Joe Weisenthal announced Sunday that he's changing his mind about Bitcoin. I am not.
My primary interest in Bitcoin is that I think it's a great platform for making jokes. So, for example, Sunday night I made a joke about how for all Bitcoin's exciting appeal as a medium for conducting illegal transactions, paper money also does this well.
Then I got a reply:
@mattyglesias strong anti-counterfeiting measures? Let me introduce you to the federal reserve-- Chris Rossini (@ChrisRossini) December 2, 2013
I think that about sums Bitcoin up. It is a 21st-century version of gold whose primary appeal is as a speculative asset purchased by people with an irrational fear of inflation.
That's not to say Bitcoin is a "bubble" or Bitcoin prices will inevitably tumble or everyone who buys Bitcoin is a fool. Plenty of people have made money at different times by buying gold.
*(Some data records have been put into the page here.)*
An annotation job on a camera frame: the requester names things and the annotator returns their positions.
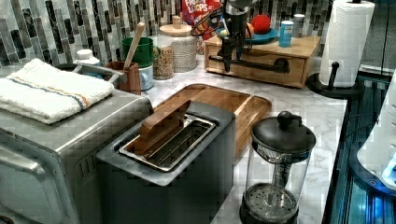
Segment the wooden handle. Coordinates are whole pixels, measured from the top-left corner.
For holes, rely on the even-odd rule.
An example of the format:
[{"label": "wooden handle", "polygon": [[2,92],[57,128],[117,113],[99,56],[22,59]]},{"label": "wooden handle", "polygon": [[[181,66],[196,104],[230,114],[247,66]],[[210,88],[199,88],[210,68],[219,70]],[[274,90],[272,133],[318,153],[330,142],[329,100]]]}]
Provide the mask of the wooden handle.
[{"label": "wooden handle", "polygon": [[173,27],[175,29],[181,29],[181,19],[179,16],[173,16],[172,21],[173,21]]},{"label": "wooden handle", "polygon": [[161,105],[154,114],[145,119],[139,137],[126,146],[127,151],[150,157],[158,143],[165,143],[183,128],[183,119],[191,101],[173,98]]},{"label": "wooden handle", "polygon": [[134,57],[134,52],[137,49],[137,45],[139,44],[140,37],[143,34],[143,30],[145,29],[145,23],[139,22],[136,27],[136,32],[134,33],[134,40],[132,41],[131,47],[129,47],[128,55],[125,59],[124,70],[129,68],[131,64],[132,58]]}]

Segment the wooden spoon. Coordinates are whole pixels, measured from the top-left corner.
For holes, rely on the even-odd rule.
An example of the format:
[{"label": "wooden spoon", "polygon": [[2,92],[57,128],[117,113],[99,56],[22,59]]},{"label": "wooden spoon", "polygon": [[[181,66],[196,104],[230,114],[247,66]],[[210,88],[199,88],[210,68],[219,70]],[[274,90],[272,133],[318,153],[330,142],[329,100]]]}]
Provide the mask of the wooden spoon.
[{"label": "wooden spoon", "polygon": [[128,70],[129,65],[131,64],[132,58],[134,57],[134,52],[137,49],[137,45],[139,44],[140,37],[143,34],[143,30],[145,29],[145,23],[139,22],[136,27],[136,32],[134,33],[134,40],[132,41],[131,47],[129,47],[128,55],[125,59],[124,70]]}]

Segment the folded dish towel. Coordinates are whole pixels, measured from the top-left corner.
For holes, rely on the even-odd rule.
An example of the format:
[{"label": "folded dish towel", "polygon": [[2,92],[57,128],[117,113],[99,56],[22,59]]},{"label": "folded dish towel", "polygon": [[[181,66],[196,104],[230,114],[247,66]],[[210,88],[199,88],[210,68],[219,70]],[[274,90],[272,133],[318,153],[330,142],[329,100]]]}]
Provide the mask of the folded dish towel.
[{"label": "folded dish towel", "polygon": [[0,108],[51,124],[90,107],[113,90],[102,79],[33,59],[18,72],[0,78]]}]

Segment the wooden lid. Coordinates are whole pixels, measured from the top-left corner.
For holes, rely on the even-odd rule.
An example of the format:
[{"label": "wooden lid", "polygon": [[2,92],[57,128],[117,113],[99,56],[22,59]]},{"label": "wooden lid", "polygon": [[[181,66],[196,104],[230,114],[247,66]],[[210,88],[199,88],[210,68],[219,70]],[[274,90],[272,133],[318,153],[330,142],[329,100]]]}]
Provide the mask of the wooden lid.
[{"label": "wooden lid", "polygon": [[160,31],[164,35],[170,36],[189,36],[191,31],[190,25],[181,24],[181,19],[179,16],[173,17],[173,24],[164,25],[160,27]]}]

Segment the red ball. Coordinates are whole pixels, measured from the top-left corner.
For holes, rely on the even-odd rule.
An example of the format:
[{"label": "red ball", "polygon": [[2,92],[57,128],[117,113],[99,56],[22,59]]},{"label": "red ball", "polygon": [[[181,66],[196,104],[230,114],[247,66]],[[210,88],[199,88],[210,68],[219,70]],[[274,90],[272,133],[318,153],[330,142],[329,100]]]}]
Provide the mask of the red ball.
[{"label": "red ball", "polygon": [[251,24],[254,27],[254,34],[265,35],[270,31],[271,19],[267,15],[258,15],[253,18]]}]

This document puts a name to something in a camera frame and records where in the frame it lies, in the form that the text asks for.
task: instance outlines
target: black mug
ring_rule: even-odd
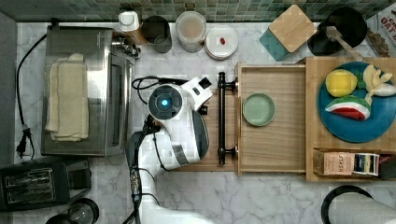
[[[159,53],[172,48],[171,29],[168,21],[161,16],[148,17],[142,25],[142,34]]]
[[[358,10],[351,7],[339,7],[318,26],[317,33],[307,41],[309,50],[316,56],[331,55],[343,49],[337,40],[327,36],[328,26],[335,26],[352,48],[358,46],[367,34],[366,21]]]

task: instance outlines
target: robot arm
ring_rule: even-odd
[[[153,177],[205,156],[209,140],[197,110],[212,96],[209,86],[206,78],[196,77],[181,86],[161,85],[150,95],[150,115],[144,131],[134,133],[126,149],[134,205],[138,207],[137,223],[213,223],[199,214],[160,207],[153,198],[156,195]],[[153,128],[152,119],[163,126]]]

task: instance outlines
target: stainless steel toaster oven
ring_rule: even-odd
[[[78,141],[58,141],[46,130],[50,96],[47,86],[43,102],[42,155],[107,157],[123,152],[134,58],[112,46],[113,33],[110,28],[49,27],[45,61],[47,84],[55,63],[76,53],[83,57],[88,85],[88,136]]]

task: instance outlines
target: white marble surface
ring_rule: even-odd
[[[46,33],[47,23],[18,24],[18,62],[39,37]],[[85,26],[109,26],[115,23],[85,23]],[[209,23],[207,30],[216,24]],[[210,59],[205,50],[190,54],[177,43],[172,24],[173,47],[166,54],[156,53],[150,46],[142,47],[136,61],[135,77],[165,76],[208,77],[216,85],[218,72],[225,71],[233,80],[237,62],[275,64],[277,62],[259,43],[267,23],[230,23],[239,36],[235,54],[226,61]],[[367,46],[357,47],[364,56],[374,56]],[[294,63],[311,55],[307,46],[289,55],[280,63]],[[45,44],[40,44],[21,70],[22,105],[25,119],[40,146],[42,95],[44,88]],[[141,129],[147,110],[134,100],[134,123],[130,131]],[[16,120],[16,141],[21,139],[20,121]],[[92,190],[87,197],[95,200],[101,211],[97,223],[121,223],[132,212],[132,200],[126,160],[123,155],[91,159]],[[165,173],[157,178],[158,199],[162,206],[195,211],[212,218],[216,223],[321,223],[320,207],[331,189],[342,183],[309,183],[298,175],[246,174],[237,176],[226,172]],[[396,182],[354,184],[368,190],[381,203],[396,207]],[[14,223],[45,223],[65,206],[14,213]]]

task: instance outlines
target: beige towel
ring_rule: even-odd
[[[80,141],[88,137],[87,66],[82,54],[58,61],[49,71],[49,112],[46,130],[53,140]]]

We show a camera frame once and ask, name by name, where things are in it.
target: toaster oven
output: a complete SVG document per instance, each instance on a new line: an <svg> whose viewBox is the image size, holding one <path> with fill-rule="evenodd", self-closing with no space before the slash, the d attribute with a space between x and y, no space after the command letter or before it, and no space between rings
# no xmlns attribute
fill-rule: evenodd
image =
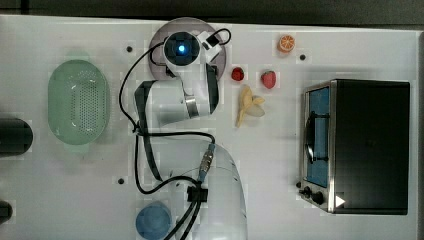
<svg viewBox="0 0 424 240"><path fill-rule="evenodd" d="M335 79L304 92L302 199L329 213L405 215L408 82Z"/></svg>

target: white countertop
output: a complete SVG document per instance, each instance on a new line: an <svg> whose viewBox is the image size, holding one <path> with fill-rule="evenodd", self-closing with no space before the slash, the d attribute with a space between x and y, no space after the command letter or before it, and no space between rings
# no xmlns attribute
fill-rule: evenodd
<svg viewBox="0 0 424 240"><path fill-rule="evenodd" d="M136 239L140 194L133 174L134 137L119 111L121 81L165 22L0 15L0 116L19 117L34 131L30 152L0 159L0 199L15 216L0 226L0 238ZM212 24L232 31L220 104L210 117L171 127L200 128L216 135L238 166L243 183L249 239L416 239L418 190L418 36L389 31L298 26ZM296 38L288 57L278 55L282 34ZM131 45L135 51L126 52ZM111 117L85 156L72 154L47 122L47 84L71 51L83 50L106 76ZM306 55L305 61L299 56ZM242 66L255 95L265 98L262 118L235 121L240 83L231 80ZM265 89L260 74L274 70L277 85ZM331 215L300 199L300 100L305 87L333 78L407 80L411 83L409 210L406 216ZM125 91L132 96L152 80L147 60L133 72ZM128 184L118 185L124 177Z"/></svg>

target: green colander
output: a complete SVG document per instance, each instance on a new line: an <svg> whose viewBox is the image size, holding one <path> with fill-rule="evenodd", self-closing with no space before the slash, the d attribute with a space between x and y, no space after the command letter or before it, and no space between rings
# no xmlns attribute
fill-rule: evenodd
<svg viewBox="0 0 424 240"><path fill-rule="evenodd" d="M69 145L94 141L109 121L109 86L93 64L70 60L53 72L48 89L50 130Z"/></svg>

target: oven knob
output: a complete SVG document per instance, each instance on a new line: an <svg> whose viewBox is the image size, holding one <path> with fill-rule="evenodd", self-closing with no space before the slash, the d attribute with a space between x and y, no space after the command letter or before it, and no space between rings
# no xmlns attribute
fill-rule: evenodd
<svg viewBox="0 0 424 240"><path fill-rule="evenodd" d="M299 190L299 193L303 194L306 198L310 198L312 191L309 187L305 187L303 190Z"/></svg>
<svg viewBox="0 0 424 240"><path fill-rule="evenodd" d="M321 192L316 192L312 194L312 201L314 201L316 204L321 205L324 203L324 196Z"/></svg>

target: red fruit
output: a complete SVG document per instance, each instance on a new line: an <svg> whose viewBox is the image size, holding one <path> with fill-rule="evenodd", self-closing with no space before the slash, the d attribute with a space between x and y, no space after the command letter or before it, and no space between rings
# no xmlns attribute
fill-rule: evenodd
<svg viewBox="0 0 424 240"><path fill-rule="evenodd" d="M241 67L236 67L233 69L233 72L231 73L231 78L235 81L241 81L244 78L244 71L241 69Z"/></svg>
<svg viewBox="0 0 424 240"><path fill-rule="evenodd" d="M275 82L277 81L277 77L274 71L268 71L262 74L261 81L265 85L266 88L271 89L275 86Z"/></svg>

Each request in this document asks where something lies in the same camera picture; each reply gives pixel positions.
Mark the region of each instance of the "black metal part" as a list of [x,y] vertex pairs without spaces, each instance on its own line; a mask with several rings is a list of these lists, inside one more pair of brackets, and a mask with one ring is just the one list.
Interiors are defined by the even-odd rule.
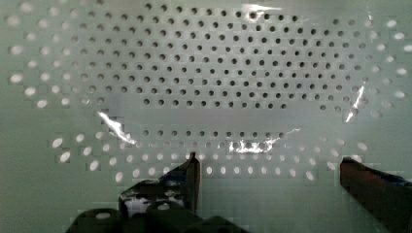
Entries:
[[148,224],[147,224],[146,215],[134,215],[131,218],[124,218],[122,222],[122,231],[121,233],[147,233]]
[[248,233],[221,216],[213,216],[196,223],[185,230],[185,233]]
[[159,180],[142,181],[124,191],[119,198],[122,214],[132,217],[144,214],[149,206],[159,202],[175,202],[196,211],[200,184],[200,164],[195,153],[179,167]]
[[247,233],[215,216],[195,214],[200,164],[195,153],[159,180],[142,181],[119,197],[119,209],[97,209],[80,214],[67,233]]
[[148,208],[149,232],[167,233],[248,233],[220,216],[203,220],[175,203],[156,204]]
[[391,232],[412,233],[412,183],[352,158],[340,164],[340,183]]
[[149,232],[182,233],[202,218],[176,203],[156,203],[148,208]]
[[118,233],[122,215],[114,209],[94,209],[78,215],[67,233]]
But Bitcoin's other properties aren't particularly impressive. It is being used right now by Chinese people as a means of evading that country's exchange-rate controls. That's clever. But it's really something that only works if the Chinese government keeps tolerating it. And there are any number of loopholes that work as long as they're tolerated. Perhaps the most famous one is that you can use RMB to buy chips at a casino in Macao and then after gambling a bit you can cash those chips in for Macao money that isn't subject to exchange rate controls.* I heard in Hong Kong that some wealthy Chinese people are using Hong Kong real estate as a kind of loophole. My guess is that China probably won't crack down on these loopholes too hard because the Chinese government is in the process of liberalizing the exchange rate controls and lax enforcement of loopholes is part of that process. But eventually we'll either get liberalization (in which case Bitcoin-as-loophole stops being useful), or else we'll get a reversal of policy in which case we'll get a crackdown.
Black-market transactions are a thing, though. And Bitcoins are more portable than either suitcases full of $100 bills or diamonds. So there's some use there. And even though I think inflation paranoia is dumb, it's certainly a real phenomenon. And anything gold can do Bitcoin can do better. In essence you've combined the smuggling utility of pieces of paper with pictures of Ben Franklin on them with the inflation hedging properties of gold. That's a decent achievement. But it's not going to set the world on fire. And to the extent that it becomes more popular as a means of conducting illegal transactions, it's going to tend to get squeezed out of legitimate uses by government crackdowns.
Correction, Dec. 2, 2013: This post originally misidentified the Chinese currency RMB as RMD.